WORK ORDER:
Return the complete listing exactly as it reads, with each picture removed.

= Beginning of Section =

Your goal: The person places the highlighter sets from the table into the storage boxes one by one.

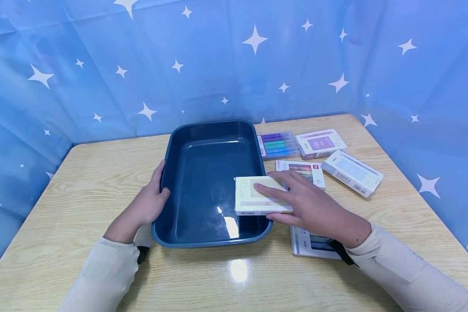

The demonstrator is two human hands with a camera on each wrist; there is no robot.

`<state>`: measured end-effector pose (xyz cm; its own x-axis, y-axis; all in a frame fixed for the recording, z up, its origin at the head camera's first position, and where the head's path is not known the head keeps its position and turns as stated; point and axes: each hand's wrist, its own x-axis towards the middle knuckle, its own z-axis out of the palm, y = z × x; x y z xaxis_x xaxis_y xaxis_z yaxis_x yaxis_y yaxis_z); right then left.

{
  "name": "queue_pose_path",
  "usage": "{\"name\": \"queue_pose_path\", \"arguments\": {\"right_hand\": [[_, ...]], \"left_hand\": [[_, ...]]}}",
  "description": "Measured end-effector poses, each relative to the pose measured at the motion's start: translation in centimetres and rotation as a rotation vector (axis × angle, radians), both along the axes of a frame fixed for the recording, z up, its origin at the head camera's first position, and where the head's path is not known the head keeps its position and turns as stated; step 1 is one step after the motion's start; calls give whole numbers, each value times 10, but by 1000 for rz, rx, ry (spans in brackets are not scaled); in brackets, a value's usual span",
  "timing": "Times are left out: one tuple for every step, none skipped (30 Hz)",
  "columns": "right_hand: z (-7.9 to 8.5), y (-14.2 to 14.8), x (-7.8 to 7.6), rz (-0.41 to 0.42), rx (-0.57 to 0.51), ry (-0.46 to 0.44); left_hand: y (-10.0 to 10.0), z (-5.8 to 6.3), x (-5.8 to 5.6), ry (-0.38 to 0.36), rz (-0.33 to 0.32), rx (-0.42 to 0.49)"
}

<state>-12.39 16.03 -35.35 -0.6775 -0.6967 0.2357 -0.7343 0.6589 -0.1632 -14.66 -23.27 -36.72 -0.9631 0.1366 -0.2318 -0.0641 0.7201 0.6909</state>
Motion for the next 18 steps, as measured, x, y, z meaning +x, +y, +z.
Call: {"name": "queue_pose_path", "arguments": {"right_hand": [[0, 0, 0, 0, 1, -3], [1, 0, 0, -1, 3, -8], [2, 0, 0, -1, 5, -9], [2, -1, 0, 0, 7, -9], [2, -1, 0, 3, 10, -8], [3, -1, 0, 4, 13, -7], [3, -2, 0, 5, 16, -7], [4, -2, 0, 5, 19, -4], [4, -2, -1, 6, 23, 1], [5, -2, -1, 6, 24, 2], [5, -2, -1, 5, 25, 3], [5, -1, -1, 2, 26, 1], [6, -1, -1, 1, 26, 1], [6, -1, -1, 1, 25, 0], [6, -1, -1, 0, 26, 0], [6, -2, -1, -2, 25, -1], [6, -2, -1, -4, 26, -1], [6, -2, -1, -7, 27, -1]], "left_hand": [[0, 0, 0, -1, 0, 0], [0, 0, 0, -1, -1, 0], [0, 0, 0, 0, -2, -1], [0, 0, 0, 2, -2, -2], [0, 0, 1, 2, -2, -3], [0, -1, 1, 4, -3, -3], [0, -1, 1, 5, -3, -3], [0, -1, 1, 7, -4, -2], [0, -1, 1, 7, -4, 0], [0, -1, 1, 8, -4, 2], [0, -1, 1, 8, -4, 4], [0, -2, 1, 10, -5, 4], [0, -2, 1, 11, -5, 3], [0, -1, 1, 12, -5, 3], [0, -1, 1, 13, -5, 1], [0, -1, 1, 14, -5, -1], [0, -1, 0, 14, -6, -4], [0, -1, 0, 14, -7, -7]]}}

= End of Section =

RESPONSE TO THE TASK:
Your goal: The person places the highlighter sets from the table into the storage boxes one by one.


The demonstrator is two human hands with a camera on each wrist; there is no robot.

`<state>`: measured end-effector pose (xyz cm; its own x-axis, y-axis; all in a frame fixed for the recording, z up, its origin at the head camera's first position, and where the head's path is not known the head keeps its position and turns as stated; point and axes: each hand's wrist, its own x-axis towards the middle knuckle, its own z-axis out of the palm, y = z × x; x y z xaxis_x xaxis_y xaxis_z yaxis_x yaxis_y yaxis_z); right then left.

{
  "name": "queue_pose_path",
  "usage": "{\"name\": \"queue_pose_path\", \"arguments\": {\"right_hand\": [[_, ...]], \"left_hand\": [[_, ...]]}}",
  "description": "Measured end-effector poses, each relative to the pose measured at the motion's start: translation in centimetres and rotation as a rotation vector (axis × angle, radians), both along the axes of a frame fixed for the recording, z up, its origin at the head camera's first position, and where the head's path is not known the head keeps its position and turns as stated; step 1 is one step after the motion's start; calls give whole numbers, each value times 10, but by 1000 for rz, rx, ry (spans in brackets are not scaled); in brackets, a value's usual span",
  "timing": "Times are left out: one tuple for every step, none skipped (30 Hz)",
  "columns": "right_hand: z (-7.9 to 8.5), y (-14.2 to 14.8), x (-7.8 to 7.6), rz (-0.41 to 0.42), rx (-0.57 to 0.51), ry (-0.46 to 0.44); left_hand: y (-10.0 to 10.0), z (-5.8 to 6.3), x (-5.8 to 5.6), ry (-0.38 to 0.36), rz (-0.33 to 0.32), rx (-0.42 to 0.49)"
}

<state>-12.39 16.03 -35.35 -0.6775 -0.6967 0.2357 -0.7343 0.6589 -0.1632 -14.66 -23.27 -36.72 -0.9631 0.1366 -0.2318 -0.0641 0.7201 0.6909</state>
Motion for the next 18 steps, as measured, x, y, z meaning +x, +y, +z.
Call: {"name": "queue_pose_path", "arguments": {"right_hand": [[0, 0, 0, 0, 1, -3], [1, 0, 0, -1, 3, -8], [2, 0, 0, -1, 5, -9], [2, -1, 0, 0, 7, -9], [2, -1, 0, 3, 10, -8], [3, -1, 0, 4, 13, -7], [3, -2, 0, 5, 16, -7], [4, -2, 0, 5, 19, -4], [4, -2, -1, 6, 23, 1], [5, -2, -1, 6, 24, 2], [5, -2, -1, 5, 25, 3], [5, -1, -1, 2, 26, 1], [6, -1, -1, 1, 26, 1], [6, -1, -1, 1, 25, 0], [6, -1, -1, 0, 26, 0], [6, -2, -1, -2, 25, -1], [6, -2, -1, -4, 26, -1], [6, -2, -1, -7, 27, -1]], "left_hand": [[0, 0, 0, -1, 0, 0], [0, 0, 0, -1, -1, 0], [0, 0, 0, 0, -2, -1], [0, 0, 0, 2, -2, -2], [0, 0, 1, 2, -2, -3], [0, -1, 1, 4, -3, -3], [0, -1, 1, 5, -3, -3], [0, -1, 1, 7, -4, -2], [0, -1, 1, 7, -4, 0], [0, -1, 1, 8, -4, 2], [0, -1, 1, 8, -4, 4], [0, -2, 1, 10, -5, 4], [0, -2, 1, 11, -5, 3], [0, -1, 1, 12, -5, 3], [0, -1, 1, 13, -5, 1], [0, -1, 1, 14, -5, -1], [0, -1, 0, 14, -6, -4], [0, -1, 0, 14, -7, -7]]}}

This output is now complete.